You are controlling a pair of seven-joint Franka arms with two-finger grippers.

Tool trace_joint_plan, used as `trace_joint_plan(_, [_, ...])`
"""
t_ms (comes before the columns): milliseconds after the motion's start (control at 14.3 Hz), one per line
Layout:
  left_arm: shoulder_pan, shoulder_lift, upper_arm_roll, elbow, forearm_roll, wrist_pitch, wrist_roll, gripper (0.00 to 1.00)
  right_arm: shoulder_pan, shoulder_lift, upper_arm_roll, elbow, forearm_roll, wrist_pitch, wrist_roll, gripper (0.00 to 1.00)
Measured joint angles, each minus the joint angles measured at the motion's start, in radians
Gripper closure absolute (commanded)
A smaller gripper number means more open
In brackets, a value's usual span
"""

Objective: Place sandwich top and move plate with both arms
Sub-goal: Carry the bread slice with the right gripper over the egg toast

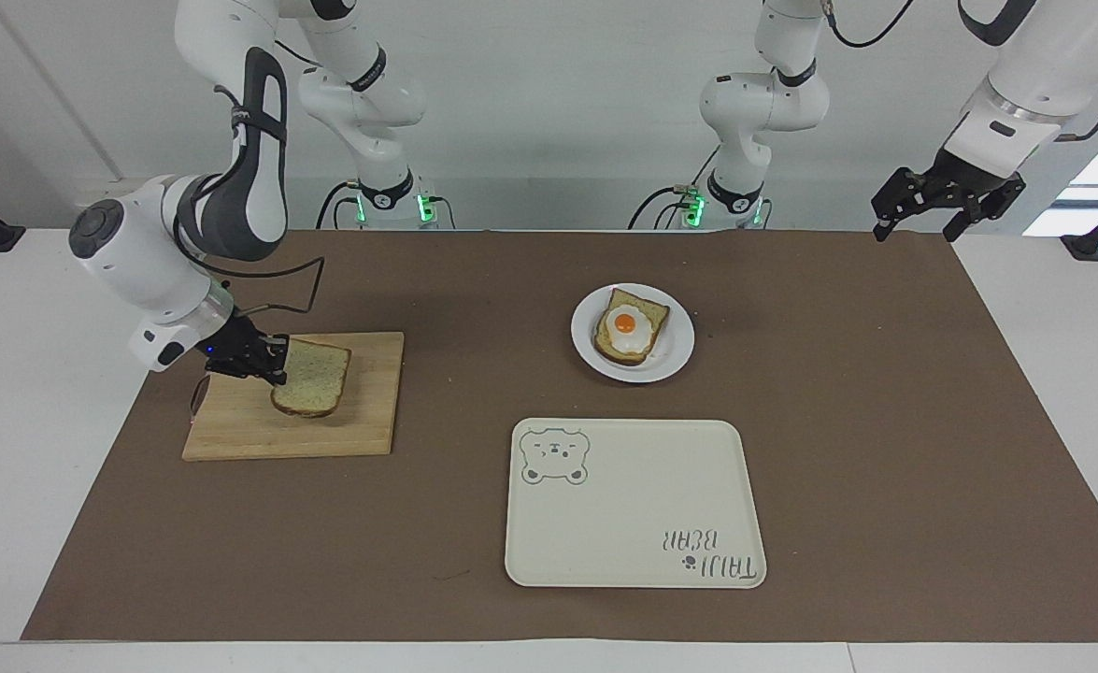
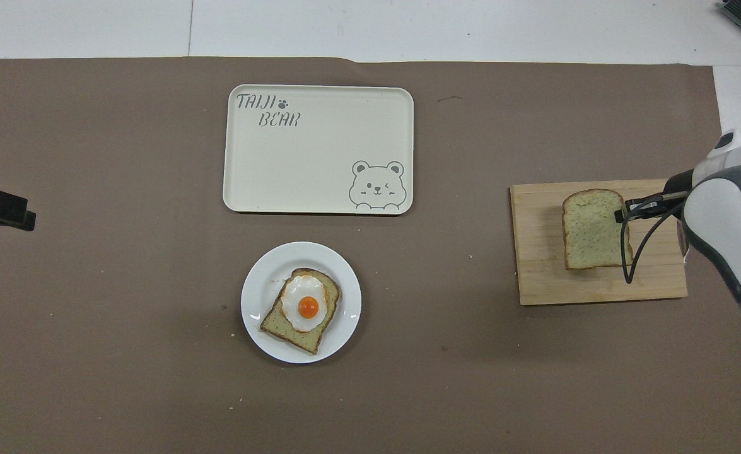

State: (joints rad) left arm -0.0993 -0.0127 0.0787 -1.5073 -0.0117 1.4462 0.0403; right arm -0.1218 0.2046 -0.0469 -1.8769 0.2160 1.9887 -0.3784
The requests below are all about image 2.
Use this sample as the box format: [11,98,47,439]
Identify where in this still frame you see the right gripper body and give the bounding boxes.
[661,169,694,219]

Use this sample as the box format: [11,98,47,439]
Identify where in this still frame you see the plain bread slice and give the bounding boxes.
[562,189,634,271]

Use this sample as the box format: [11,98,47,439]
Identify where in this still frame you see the white round plate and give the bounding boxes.
[240,242,363,364]

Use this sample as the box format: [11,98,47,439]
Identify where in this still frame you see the wooden cutting board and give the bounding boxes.
[510,179,689,306]

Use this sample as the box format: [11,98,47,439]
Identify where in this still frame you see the cream tray with bear print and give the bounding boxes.
[222,84,415,216]

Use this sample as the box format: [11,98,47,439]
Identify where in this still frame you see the fried egg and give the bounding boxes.
[280,274,329,333]

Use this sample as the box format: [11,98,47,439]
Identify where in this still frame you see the bread slice under fried egg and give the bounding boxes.
[259,268,342,355]

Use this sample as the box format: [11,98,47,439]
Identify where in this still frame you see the black cable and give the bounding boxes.
[620,201,686,284]

> [Goal of the exercise]
Return all records exactly; no pictures.

> [Finished task]
You are controlling a pair of seven-joint Franka arms with two-finger grippers.

Tool trace_joint_plan, used as `trace_joint_plan(_, [_, ...])`
"""
t_ms (comes before the columns): milliseconds after the motion's start (control at 14.3 Hz), one per line
Layout:
  left_arm: shoulder_pan, shoulder_lift, upper_arm_roll, elbow, forearm_roll, wrist_pitch, wrist_roll, gripper (0.00 to 1.00)
  right_arm: shoulder_pan, shoulder_lift, upper_arm_roll, elbow, forearm_roll, wrist_pitch, wrist_roll, gripper (0.00 to 1.00)
Measured joint angles, each minus the joint angles measured at the motion's start, in radians
Gripper closure absolute (commanded)
A smaller gripper number means more open
In brackets, a value's usual span
"""

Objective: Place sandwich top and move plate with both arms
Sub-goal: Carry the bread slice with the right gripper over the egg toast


State: (joints rad) left arm -0.0993 -0.0127 0.0787 -1.5073 -0.0117 1.4462 0.0403; right arm -0.1218 0.2046 -0.0469 -1.8769 0.2160 1.9887 -0.3784
The requests below are all about image 2.
Use this sample as the box format: [11,98,47,439]
Identify where in this still frame you see the right gripper body and give the bounding boxes.
[661,169,694,219]

Use this sample as the box format: [11,98,47,439]
Identify where in this still frame you see the plain bread slice and give the bounding boxes.
[562,189,634,271]

Use this sample as the box format: [11,98,47,439]
Identify where in this still frame you see the white round plate and give the bounding boxes.
[240,242,363,364]

Use this sample as the box format: [11,98,47,439]
Identify where in this still frame you see the wooden cutting board and give the bounding boxes.
[510,179,689,306]

Use this sample as the box format: [11,98,47,439]
Identify where in this still frame you see the cream tray with bear print and give the bounding boxes.
[222,84,415,216]

Use this sample as the box format: [11,98,47,439]
Identify where in this still frame you see the fried egg and give the bounding boxes.
[280,274,329,333]

Use this sample as the box format: [11,98,47,439]
Identify where in this still frame you see the bread slice under fried egg and give the bounding boxes.
[259,268,342,355]

Use this sample as the box format: [11,98,47,439]
Identify where in this still frame you see the black cable and give the bounding boxes.
[620,201,686,284]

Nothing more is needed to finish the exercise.